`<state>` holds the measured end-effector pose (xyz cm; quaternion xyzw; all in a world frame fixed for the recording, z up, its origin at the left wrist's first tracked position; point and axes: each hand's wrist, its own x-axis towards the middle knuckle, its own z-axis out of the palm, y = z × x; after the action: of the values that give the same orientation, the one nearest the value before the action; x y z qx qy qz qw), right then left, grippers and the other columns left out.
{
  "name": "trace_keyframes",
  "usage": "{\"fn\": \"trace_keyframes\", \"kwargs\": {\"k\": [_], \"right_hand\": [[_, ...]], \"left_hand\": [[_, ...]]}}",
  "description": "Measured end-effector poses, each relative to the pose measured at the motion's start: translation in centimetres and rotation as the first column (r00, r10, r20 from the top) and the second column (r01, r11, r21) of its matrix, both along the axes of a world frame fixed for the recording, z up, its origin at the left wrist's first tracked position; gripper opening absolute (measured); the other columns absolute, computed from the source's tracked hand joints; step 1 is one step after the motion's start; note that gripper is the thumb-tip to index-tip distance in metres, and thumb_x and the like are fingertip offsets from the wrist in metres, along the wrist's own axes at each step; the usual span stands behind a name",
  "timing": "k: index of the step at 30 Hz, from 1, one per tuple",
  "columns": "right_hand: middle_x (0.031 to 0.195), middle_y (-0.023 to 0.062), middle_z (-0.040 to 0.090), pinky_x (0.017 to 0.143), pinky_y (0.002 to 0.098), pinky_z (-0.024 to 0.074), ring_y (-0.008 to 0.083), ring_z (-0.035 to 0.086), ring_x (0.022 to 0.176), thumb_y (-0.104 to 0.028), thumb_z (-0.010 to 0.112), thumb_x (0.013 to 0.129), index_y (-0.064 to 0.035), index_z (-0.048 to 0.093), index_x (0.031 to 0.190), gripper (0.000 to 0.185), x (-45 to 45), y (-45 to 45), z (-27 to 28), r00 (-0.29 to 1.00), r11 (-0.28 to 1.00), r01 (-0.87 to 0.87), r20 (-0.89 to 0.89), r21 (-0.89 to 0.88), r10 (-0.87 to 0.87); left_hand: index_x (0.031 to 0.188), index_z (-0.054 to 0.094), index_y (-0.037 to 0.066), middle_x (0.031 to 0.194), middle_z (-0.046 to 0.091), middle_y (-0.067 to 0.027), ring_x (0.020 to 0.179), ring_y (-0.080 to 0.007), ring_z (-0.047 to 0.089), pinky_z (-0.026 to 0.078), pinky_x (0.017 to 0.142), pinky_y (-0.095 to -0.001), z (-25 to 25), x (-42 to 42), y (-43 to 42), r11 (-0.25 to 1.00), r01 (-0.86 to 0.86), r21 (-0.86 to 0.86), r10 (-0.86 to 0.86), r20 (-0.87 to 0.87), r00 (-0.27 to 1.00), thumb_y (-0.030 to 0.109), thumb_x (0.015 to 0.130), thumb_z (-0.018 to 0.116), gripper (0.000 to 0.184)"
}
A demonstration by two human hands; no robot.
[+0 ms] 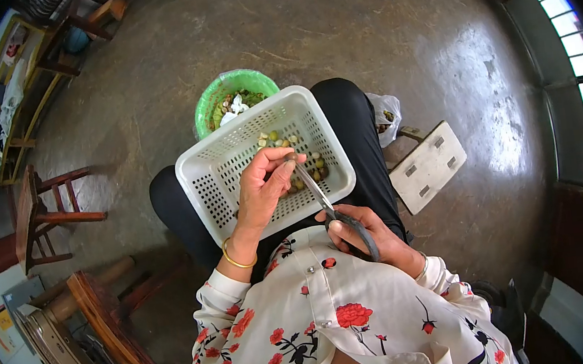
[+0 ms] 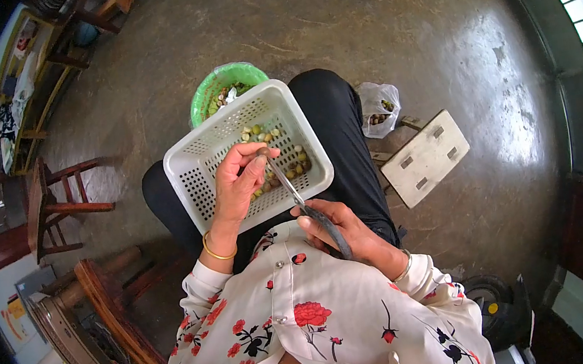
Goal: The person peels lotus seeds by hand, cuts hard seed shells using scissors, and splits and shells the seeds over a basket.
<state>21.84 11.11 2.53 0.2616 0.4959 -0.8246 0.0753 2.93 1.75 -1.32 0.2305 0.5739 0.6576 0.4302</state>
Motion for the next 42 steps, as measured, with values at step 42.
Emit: {"fn": "trace_keyframes", "kwargs": {"k": [42], "right_hand": [[0.068,0.0001,0.045,0.057,0.0214,0.0348,0.0083,0.042,0.063,-0.038,0.055,0.091,0.0023,0.052,0.113,0.046,-0.7,0.4,1.3,0.999,0.985,-0.017,0.042,-0.173,0.025]], "left_hand": [[0.106,0.058,0.005,0.092,0.065,-0.0083,0.056,-0.0012,0.041,0.035,0.046,-0.0147,-1.3,0.3,-0.4,0.992,-0.124,0.001,0.118,0.299,0.947,0.021,0.093,0.054,0.021]]}}
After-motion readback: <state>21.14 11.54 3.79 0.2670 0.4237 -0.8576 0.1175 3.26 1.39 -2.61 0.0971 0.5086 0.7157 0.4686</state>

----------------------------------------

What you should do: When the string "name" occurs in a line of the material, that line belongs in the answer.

Expected answer:
  "name": "trace_keyframes",
  "description": "Measured end-effector poses, each relative to the pose measured at the motion's start: translation in centimetres and rotation as the first column (r00, r10, r20 from the top) and the second column (r01, r11, r21) of its matrix, both along the axes of a world frame fixed for the recording, z up, its origin at the left wrist's first tracked position; gripper opening absolute (measured); the other columns absolute, computed from the source's tracked hand joints; step 1 is one step after the motion's start; note that gripper is the thumb-tip to index-tip distance in metres, and thumb_x and the like are fingertip offsets from the wrist in metres, along the wrist's own axes at each step; the usual span stands behind a name",

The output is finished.